Even small contributions can make the difference between whether someone remains in their home or keeps custody of a child, Stone-Spies says. Yellowhammer’s work has been bolstered by an influx of millions of dollars in donations last year, after Alabama’s attempt to ban almost all abortions rocketed the issue of access in the state into the national spotlight.
But most abortion funds struggle to provide for patients seeking abortion care in a landscape where more and more people have to travel across state lines to obtain abortions—a dilemma that will likely worsen due to the coronavirus pandemic. The roughly seventy groups that make up the National Network of Abortion Funds can, on average, help only one-fifth of all callers who need help paying for an abortion.
“I don’t know any abortion fund that ever feels [it’s in] a stable place in terms of funding coming in versus need,” says Caitlin Lejarzar-Gaffin, co-director of Holler Health Justice in West Virginia. The group helps people afford abortions and the related costs of child care, gas, and lodging in a state with one clinic and one of the highest poverty rates in the nation. They’re proud of having so far been able to help every caller secure funding and get to their appointment.
The vast majority of Holler Health Justice’s clients are rural residents who may travel hours from mountain communities to access abortion. While the group has branched out by supporting harm reduction efforts in a state at the center of the opioid crisis, it would like to do more comprehensive work supporting parents, Lejarzar-Gaffin says.
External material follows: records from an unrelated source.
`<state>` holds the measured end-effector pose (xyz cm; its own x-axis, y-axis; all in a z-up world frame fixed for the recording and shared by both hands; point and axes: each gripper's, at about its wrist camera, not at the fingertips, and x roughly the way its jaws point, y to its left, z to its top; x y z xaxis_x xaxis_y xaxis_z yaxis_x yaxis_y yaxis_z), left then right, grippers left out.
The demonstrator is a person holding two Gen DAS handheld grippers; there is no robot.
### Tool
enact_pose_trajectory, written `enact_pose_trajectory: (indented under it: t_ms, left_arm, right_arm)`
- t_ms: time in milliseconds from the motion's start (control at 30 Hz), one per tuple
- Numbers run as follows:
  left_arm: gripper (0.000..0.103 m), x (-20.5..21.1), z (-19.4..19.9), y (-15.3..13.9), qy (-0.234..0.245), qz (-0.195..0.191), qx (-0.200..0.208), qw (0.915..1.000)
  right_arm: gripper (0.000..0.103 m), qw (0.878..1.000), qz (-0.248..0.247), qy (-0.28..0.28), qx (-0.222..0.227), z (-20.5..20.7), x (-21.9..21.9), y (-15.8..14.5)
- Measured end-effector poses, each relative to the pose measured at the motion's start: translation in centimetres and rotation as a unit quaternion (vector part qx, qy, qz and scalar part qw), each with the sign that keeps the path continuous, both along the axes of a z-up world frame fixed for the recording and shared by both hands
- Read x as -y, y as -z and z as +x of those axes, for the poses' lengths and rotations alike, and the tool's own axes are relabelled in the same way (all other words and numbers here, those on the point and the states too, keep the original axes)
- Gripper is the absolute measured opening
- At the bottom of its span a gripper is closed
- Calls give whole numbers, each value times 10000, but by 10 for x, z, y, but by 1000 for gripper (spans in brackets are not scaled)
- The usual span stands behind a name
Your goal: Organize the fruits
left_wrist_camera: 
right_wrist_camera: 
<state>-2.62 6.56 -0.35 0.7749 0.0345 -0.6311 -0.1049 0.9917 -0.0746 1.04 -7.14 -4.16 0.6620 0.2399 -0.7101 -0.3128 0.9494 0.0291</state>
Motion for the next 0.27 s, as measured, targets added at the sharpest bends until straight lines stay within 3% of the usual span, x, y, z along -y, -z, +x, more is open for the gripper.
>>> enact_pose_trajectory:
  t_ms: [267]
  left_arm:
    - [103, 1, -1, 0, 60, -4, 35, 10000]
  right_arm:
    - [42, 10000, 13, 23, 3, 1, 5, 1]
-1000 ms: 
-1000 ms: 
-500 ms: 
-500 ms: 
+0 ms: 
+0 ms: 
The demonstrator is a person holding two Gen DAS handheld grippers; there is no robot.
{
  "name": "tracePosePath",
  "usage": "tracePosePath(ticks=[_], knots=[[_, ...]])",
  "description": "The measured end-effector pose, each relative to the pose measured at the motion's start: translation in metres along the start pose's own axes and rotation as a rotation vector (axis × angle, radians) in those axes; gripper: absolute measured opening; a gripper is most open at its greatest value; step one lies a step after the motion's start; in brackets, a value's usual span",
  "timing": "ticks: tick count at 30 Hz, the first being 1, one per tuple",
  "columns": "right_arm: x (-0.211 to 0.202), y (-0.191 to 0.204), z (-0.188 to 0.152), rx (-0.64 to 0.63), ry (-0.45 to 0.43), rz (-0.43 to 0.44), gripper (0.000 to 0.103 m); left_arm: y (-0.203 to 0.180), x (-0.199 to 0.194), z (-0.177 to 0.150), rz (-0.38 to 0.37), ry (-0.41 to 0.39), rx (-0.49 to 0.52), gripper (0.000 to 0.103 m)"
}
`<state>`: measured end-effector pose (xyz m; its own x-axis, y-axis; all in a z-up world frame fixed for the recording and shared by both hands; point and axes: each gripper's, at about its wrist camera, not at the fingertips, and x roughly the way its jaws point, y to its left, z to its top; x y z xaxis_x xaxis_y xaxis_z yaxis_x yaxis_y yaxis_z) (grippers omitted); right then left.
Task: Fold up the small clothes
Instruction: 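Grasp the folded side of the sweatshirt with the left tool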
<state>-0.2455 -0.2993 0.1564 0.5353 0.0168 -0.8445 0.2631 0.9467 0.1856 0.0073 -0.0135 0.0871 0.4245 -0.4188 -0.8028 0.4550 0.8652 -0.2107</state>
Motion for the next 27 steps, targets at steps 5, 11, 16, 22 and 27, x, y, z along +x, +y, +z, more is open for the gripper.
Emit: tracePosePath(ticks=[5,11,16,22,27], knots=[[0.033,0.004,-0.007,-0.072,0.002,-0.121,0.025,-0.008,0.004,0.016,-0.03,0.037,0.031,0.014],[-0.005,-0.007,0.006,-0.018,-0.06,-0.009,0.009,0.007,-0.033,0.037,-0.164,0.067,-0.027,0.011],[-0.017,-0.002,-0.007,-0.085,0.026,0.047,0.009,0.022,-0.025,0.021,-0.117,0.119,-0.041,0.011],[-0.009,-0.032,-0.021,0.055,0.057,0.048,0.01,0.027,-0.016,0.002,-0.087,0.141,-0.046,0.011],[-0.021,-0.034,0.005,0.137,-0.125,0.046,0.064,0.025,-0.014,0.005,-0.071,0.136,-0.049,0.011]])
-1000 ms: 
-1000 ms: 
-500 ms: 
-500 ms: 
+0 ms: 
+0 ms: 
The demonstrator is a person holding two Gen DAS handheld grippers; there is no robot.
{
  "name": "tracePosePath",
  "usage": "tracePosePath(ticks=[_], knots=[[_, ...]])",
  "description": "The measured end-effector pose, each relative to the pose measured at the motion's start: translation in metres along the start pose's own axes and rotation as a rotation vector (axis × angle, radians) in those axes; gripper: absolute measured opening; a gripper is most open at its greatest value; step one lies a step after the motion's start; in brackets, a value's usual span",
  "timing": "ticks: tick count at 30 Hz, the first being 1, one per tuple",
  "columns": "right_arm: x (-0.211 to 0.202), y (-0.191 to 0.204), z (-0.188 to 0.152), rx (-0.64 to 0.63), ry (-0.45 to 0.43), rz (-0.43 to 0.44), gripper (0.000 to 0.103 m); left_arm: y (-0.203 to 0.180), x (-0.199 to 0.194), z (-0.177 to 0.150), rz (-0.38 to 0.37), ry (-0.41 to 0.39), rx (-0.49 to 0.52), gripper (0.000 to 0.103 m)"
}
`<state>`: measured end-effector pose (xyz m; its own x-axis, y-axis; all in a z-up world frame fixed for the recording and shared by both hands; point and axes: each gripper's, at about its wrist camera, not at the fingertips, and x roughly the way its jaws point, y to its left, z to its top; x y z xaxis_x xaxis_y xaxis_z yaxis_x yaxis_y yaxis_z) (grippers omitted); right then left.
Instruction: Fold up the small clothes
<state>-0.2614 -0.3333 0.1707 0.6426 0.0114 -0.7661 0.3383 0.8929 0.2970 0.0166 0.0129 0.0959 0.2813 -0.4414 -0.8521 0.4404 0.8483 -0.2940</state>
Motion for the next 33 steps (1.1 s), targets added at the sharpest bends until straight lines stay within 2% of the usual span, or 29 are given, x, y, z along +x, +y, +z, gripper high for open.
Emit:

But not all activists think it should be their job to compensate for the failures of the state. Hunter Starks, a board member of Holler Health Justice who is a single parent, survives on an income of $12,000 a year, in part because income requirements for Medicaid, food stamps, and day care subsidies are so low that Starks could lose benefits by earning more.
“Each time I look at getting a new job, I do the math and see if it makes sense, kind of like a cost-benefit analysis, and it really never does,” Starks says. “The need is so great and access is so limited in West Virginia that reproductive justice and reproductive health organizations should be focusing on abortion. I think that’s the job of the state, to provide that safety net.”
Still, other activists say it’s a “false dichotomy” to force groups to choose between supporting abortion or supporting parents. Laurie Bertram Roberts, executive director of Mississippi Reproductive Freedom Fund, said her group accepts that it can’t fund every abortion, especially since Mississippi is one of a majority of states where Medicaid doesn’t cover the procedure. But she still chooses to provide diapers, food, cribs, and other support to parents.
“The bottom line, for me, is I don’t ever want someone to choose to have an abortion they do not want simply because no one was there to support the decision they actually wanted to have,” she says. “Just like I never want someone to have to carry to term because they didn’t have anyone who could help them.”